Scientists discover a foamy substance made by Trinidadian frogs that could provide a non-toxic antibiotic delivery system, which could help treat and prevent the spread of infections.

Kristopher Sturgis

FrogThe discovery was presented at the Microbiology Society's annual conference in Liverpool last week, detailing a substance that Tungara frogs (Engystomops pustulosus) produce while mating that contains protein that they beat into a foamy substance with their back legs. The frogs then use this foam to nest their eggs in to protect them from harmful bacteria, diseases, and environmental stresses.

A research team at the University of Strathclyde in Glasgow began analyzing the foam and found that it is highly stable and can be used as a drug delivery system that can release drugs at a steady rate. Paul Hoskisson (pictured), senior lecturer at the university and team leader on the research, says that the foam makes an ideal substance for drug-delivery given its stability in nature.

"We became interested in potential applications of frog foam from the nests of these frogs given their stability in the natural environment," he said. "We collaborated with some researchers from the University of Glasgow who have worked on these proteins for a while, and we began looking at the biophysical and antimicrobial properties of the foam from a few species who make these nests. We noticed that they resemble some materials that have been used for drug delivery, so we tried loading the frog produced foams with drug mimics (hydrophobic and hydrophilic dyes) to look at the release. We then moved to looking at antibiotic release, and we are currently close to making synthetic frog foams in the lab."

Hoskisson says that stable foams are rare in biology, as most foams are usually reduced to denatured proteins. However, this naturally produced foam from the Tungara frog is comprised of 7-8 different proteins that combine to form a stable foam in the environment, making the foam an ideal vessel for drug delivery.
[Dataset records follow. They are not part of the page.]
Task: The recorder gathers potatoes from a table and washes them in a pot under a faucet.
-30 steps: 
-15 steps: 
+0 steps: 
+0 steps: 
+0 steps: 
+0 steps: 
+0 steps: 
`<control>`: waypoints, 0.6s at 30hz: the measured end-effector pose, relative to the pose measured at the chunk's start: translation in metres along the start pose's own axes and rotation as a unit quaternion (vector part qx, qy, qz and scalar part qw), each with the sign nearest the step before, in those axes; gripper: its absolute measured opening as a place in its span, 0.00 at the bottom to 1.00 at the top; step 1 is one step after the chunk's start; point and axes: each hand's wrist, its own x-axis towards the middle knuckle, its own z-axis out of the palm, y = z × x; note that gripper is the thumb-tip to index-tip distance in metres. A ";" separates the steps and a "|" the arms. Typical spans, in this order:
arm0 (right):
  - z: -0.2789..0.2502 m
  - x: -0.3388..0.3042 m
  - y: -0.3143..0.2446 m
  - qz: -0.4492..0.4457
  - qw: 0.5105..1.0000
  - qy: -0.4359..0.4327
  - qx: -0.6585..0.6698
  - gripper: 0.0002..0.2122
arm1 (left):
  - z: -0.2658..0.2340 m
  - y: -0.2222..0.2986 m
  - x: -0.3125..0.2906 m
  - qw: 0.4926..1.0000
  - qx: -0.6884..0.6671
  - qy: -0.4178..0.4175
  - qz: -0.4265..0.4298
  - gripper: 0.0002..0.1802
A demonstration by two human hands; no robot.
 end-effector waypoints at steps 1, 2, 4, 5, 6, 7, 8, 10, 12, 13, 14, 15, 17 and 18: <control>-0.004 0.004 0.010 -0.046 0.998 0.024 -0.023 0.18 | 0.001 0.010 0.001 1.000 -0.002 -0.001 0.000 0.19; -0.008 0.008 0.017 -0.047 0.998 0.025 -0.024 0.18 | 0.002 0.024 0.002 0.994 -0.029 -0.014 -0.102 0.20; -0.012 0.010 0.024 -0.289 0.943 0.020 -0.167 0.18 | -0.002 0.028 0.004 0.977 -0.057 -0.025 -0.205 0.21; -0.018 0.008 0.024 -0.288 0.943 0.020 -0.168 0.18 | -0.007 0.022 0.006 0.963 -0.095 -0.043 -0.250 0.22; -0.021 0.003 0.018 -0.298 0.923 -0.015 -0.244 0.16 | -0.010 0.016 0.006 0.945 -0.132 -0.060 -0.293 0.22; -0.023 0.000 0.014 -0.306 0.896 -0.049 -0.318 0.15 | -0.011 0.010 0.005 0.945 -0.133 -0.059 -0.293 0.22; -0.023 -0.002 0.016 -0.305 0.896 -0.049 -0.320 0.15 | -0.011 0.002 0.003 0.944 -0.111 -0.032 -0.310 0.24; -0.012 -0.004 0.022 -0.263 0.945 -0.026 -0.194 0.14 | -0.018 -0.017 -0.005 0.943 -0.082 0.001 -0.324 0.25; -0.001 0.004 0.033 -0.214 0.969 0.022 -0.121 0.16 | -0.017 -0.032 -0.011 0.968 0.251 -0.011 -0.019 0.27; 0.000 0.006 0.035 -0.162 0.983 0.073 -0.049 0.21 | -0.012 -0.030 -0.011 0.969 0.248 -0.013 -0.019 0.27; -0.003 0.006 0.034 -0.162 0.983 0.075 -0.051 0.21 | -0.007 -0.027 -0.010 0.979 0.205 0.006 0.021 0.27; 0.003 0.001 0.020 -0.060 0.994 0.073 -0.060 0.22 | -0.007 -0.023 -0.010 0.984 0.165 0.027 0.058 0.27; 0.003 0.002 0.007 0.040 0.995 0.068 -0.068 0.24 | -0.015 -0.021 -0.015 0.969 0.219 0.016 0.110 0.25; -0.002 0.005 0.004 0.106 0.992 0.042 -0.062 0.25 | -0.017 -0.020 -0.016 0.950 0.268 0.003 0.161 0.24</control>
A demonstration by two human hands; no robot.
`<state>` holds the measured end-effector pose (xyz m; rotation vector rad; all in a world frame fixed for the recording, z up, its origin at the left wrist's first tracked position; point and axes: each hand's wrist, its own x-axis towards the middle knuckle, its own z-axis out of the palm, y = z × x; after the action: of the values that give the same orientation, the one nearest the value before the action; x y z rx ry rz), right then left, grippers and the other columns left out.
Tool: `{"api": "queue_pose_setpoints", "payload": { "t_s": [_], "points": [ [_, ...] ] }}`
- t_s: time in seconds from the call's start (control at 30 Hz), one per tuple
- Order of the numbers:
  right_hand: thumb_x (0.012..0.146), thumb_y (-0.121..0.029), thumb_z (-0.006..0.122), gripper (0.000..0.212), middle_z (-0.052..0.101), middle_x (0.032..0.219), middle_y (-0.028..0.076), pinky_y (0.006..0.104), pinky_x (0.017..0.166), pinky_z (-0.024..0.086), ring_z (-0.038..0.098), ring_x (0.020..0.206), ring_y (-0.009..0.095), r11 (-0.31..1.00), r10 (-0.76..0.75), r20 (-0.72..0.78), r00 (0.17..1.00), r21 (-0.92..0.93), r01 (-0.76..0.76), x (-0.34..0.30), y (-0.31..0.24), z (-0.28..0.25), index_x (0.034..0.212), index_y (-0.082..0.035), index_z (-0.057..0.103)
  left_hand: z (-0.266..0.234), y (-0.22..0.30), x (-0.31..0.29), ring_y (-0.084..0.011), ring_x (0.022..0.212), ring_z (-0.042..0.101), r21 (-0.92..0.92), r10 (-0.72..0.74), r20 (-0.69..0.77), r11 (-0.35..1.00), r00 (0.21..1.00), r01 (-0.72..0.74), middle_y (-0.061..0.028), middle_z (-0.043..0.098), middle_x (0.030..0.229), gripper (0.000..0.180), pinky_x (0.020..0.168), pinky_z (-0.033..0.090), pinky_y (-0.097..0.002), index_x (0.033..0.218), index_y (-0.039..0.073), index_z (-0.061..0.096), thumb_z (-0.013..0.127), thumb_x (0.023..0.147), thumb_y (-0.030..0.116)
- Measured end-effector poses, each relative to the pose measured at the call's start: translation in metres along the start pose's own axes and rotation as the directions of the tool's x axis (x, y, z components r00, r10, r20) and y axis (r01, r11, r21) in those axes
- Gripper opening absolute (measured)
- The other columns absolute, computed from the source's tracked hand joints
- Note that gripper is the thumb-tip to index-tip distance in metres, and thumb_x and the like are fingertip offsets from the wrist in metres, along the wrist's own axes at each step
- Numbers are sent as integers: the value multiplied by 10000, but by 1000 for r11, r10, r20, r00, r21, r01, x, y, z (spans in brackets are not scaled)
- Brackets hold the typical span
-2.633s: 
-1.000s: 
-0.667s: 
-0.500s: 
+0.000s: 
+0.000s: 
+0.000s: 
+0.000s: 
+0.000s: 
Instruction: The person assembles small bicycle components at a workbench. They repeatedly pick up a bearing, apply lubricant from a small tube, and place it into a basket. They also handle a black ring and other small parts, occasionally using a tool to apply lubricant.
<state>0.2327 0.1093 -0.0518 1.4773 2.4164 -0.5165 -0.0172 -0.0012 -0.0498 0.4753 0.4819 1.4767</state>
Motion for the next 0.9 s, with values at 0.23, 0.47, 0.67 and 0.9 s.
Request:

"The bubbles in the foam are largely comprised of water, so it can be loaded with drugs fairly easily and then diffuse out over a period of time," Hoskisson says. "We have worked mainly with vancomycin, and this is released over a 24-48 hour period. We are still elucidating the exact mechanism, but it appears to be a simple diffusion mechanism."

Due to the increased usage of antibiotics, new technologies have been springing up in recent months as researchers continue to address the growing need for alternative treatments for infection. Earlier this year researchers from Bath University in the UK developed a new 'smart' bandage that could detect potential wound infections before the need for antibiotic treatment. In a similar vein, Hoskisson says that this new foam treatment isn't designed to circumvent the need for antibiotics, but rather provide an antibiotic drug delivery system that can be more efficient.

"The foam will not replace antibiotics," he says. "But it can help deliver them to infections that are often difficult to treat, such as burns. The foams appear to be very versatile and can be loaded with a range of drugs, so these may find applications in a range of pharmaceuticals, but there is still a large amount of basic work to be done."

Hoskisson says that he and his team are still in the process of expressing all of the proteins in E. coli which can enable them to make an entirely synthetic version of the foam, which could expand the wound healing models using cell lines. Despite it being very early in the process, he says the potential for the foam remains very promising.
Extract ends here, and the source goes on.